UEFA is recognised as one of the world's leading team-sport organisations in the fight against doping, and the organisation continually strives to ensure that its education and testing programmes remain at the cutting edge of science and recognised good practice in all areas of prevention and detection.

Any player participating in a UEFA competition may be required to undergo a doping control at any time. Doping controls may include samples of blood and urine, as well as screening for substances such as EPO and human growth hormone. No advance information is given as to when controls will take place – they can either be in-competition (after a match) or out-of-competition (at a team training session, or even at players’ homes).

A key part of UEFA’s testing strategy is the athlete biological passport. UEFA runs both blood and steroidal passport programmes. These monitor players’ biomarkers, in blood and urine, over time; variations in either the blood or steroid profile may be indications of doping, as well as providing intelligence for target testing.

In addition, UEFA stores all samples collected in the UEFA Champions League, UEFA Europa League, UEFA Super Cup and UEFA European Championship for up to ten years in order to allow re-analysis at any time, in particular when required due to specific intelligence, or when new analytical techniques become available. This long-term sample storage allows anti-doping rule violations to be prosecuted up to ten years after they have been committed, and as such, provides a significant deterrent effect.
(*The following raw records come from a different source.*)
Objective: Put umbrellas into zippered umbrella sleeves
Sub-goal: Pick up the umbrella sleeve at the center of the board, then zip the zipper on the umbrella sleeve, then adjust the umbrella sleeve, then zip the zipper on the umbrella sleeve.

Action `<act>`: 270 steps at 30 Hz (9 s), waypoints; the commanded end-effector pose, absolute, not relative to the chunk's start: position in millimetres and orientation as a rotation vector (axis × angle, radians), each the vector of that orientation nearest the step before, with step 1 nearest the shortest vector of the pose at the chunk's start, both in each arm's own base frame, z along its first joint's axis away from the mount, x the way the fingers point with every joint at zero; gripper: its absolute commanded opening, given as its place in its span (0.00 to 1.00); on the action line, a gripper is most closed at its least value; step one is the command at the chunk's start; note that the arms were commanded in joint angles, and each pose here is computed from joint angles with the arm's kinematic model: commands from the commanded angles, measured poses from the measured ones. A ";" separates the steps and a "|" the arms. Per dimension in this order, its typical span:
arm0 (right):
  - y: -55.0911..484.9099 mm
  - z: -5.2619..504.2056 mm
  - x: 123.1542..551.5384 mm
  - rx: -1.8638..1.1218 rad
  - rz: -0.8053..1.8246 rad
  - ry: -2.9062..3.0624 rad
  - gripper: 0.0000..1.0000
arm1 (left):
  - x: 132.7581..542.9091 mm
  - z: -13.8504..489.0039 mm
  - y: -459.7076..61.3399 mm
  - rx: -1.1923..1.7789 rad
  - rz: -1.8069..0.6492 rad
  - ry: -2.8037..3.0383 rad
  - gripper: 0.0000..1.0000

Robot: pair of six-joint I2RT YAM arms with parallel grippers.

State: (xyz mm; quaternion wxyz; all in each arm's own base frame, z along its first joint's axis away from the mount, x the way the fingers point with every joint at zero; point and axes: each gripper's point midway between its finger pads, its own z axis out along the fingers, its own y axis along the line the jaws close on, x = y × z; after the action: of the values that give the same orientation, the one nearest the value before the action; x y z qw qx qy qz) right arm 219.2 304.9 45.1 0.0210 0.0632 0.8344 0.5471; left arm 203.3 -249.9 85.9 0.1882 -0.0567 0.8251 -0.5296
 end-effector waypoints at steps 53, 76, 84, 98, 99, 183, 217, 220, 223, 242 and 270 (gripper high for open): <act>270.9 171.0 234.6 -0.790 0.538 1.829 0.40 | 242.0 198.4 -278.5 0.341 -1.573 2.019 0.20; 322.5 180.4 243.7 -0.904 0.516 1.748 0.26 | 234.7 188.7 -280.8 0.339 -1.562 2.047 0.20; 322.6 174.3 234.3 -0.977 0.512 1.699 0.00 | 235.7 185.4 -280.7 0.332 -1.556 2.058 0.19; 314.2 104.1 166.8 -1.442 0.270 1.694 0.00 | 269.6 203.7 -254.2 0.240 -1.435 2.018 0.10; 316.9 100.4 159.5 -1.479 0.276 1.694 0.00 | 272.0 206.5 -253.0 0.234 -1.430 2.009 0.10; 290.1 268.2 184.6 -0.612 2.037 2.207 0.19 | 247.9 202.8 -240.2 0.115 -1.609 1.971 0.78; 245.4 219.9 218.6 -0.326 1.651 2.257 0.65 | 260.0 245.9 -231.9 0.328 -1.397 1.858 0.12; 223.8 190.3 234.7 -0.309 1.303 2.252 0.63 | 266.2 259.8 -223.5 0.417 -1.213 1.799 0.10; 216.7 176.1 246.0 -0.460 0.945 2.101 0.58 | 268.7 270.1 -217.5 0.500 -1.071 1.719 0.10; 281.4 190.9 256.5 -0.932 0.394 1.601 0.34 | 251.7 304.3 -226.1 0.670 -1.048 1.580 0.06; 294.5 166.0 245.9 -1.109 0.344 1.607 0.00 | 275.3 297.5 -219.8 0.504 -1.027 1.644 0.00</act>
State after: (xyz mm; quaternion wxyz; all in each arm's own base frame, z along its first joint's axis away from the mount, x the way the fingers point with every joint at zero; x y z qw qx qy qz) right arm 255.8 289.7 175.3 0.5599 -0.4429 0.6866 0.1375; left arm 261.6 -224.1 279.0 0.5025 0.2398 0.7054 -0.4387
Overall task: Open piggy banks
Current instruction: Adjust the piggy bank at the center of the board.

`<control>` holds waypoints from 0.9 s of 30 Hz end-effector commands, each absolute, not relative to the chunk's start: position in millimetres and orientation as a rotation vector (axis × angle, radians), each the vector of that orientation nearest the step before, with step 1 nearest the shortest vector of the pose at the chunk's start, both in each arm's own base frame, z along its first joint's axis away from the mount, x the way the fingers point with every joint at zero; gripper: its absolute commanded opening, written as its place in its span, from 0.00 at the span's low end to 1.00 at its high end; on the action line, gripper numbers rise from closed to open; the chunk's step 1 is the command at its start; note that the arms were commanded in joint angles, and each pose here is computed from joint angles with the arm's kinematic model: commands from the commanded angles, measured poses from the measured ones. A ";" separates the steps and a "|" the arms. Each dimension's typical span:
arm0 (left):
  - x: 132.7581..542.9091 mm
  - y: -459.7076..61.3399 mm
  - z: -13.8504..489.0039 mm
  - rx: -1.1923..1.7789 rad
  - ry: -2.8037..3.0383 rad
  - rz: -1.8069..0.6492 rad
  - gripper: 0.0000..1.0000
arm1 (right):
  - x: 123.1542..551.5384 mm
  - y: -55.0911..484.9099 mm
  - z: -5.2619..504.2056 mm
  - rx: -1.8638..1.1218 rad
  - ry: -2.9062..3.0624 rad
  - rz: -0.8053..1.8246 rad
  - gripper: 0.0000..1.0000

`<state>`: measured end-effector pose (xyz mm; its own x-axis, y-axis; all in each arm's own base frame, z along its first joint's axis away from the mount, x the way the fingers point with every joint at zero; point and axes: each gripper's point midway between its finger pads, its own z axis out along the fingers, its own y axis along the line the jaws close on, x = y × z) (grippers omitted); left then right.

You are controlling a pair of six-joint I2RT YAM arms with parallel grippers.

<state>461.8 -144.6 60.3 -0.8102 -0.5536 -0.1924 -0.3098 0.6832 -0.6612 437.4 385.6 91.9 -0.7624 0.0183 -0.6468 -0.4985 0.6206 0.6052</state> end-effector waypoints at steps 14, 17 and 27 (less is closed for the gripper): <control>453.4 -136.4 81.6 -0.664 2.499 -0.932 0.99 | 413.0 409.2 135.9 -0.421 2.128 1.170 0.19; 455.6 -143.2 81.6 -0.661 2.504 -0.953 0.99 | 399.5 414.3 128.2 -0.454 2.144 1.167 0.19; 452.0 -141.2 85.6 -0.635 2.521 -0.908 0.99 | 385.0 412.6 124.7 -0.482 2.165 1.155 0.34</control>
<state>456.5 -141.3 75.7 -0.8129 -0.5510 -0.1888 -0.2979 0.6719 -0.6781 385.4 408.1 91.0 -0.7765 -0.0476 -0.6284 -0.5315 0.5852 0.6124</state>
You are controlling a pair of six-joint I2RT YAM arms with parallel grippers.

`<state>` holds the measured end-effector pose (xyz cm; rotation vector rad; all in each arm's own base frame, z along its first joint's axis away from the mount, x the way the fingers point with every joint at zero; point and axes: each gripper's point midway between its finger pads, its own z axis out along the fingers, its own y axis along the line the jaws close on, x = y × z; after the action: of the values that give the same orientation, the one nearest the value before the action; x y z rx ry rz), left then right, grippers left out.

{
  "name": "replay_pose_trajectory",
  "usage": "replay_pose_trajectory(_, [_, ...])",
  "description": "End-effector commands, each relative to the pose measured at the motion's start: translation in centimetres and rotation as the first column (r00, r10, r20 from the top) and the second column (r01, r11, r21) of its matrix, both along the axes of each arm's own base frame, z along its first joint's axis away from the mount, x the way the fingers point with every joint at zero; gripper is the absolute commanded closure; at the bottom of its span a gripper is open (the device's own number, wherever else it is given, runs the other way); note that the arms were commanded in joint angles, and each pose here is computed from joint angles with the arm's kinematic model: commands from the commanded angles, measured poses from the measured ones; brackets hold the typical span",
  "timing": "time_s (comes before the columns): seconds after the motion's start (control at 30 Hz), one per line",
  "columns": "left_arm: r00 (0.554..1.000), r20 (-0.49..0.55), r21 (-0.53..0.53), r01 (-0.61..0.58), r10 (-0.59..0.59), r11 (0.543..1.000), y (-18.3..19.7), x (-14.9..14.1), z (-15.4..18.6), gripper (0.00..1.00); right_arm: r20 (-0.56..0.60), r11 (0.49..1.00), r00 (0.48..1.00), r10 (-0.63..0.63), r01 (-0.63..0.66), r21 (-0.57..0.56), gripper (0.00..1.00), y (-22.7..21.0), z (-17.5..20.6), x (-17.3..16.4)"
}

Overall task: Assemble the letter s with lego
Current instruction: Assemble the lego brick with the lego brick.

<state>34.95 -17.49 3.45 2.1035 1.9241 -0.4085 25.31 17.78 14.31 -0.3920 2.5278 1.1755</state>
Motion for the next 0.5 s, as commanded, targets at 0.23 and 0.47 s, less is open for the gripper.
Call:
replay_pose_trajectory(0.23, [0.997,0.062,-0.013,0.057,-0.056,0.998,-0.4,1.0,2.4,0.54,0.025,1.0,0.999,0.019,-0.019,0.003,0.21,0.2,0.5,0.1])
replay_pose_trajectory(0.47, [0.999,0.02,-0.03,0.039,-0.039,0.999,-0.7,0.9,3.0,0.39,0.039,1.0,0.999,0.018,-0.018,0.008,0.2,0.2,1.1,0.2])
UEFA has signed cooperation agreements with almost thirty European National Anti-Doping Organisations (NADOs). Under the agreements, UEFA and the NADOs coordinate their anti-doping programmes and testing activities, exchanging information and intelligence. The agreements also ensure that UEFA has a full picture of the doping tests conducted on players across Europe at national level.

To illustrate the breadth of UEFA's testing work, in the 2015/16 season, 2,242 samples were collected within the framework of the EURO 2016 testing programme, and a total of 2,542 samples were collected by UEFA in its other club and national team competitions.

UEFA’s doping controls are all conducted by UEFA’s own doping control officers (DCOs), a group of 55 medical doctors from 27 different countries. New DCOs follow UEFA’s in-depth training programme, while all DCOs undergo regular auditing to ensure improvements where necessary in the quality of doping controls, and a uniformly high standard of procedure.

An accompanying education programme is aimed specifically at young players. Instructive sessions on anti-doping are conducted during the final tournaments of all UEFA youth competitions, along with outreach programmes that aim to reinforce the important message.

In addition, educational materials are distributed to all players in UEFA competitions to help raise their awareness of anti-doping matters, inform them about UEFA's anti-doping regulations and procedures, and prevent them from committing procedural errors.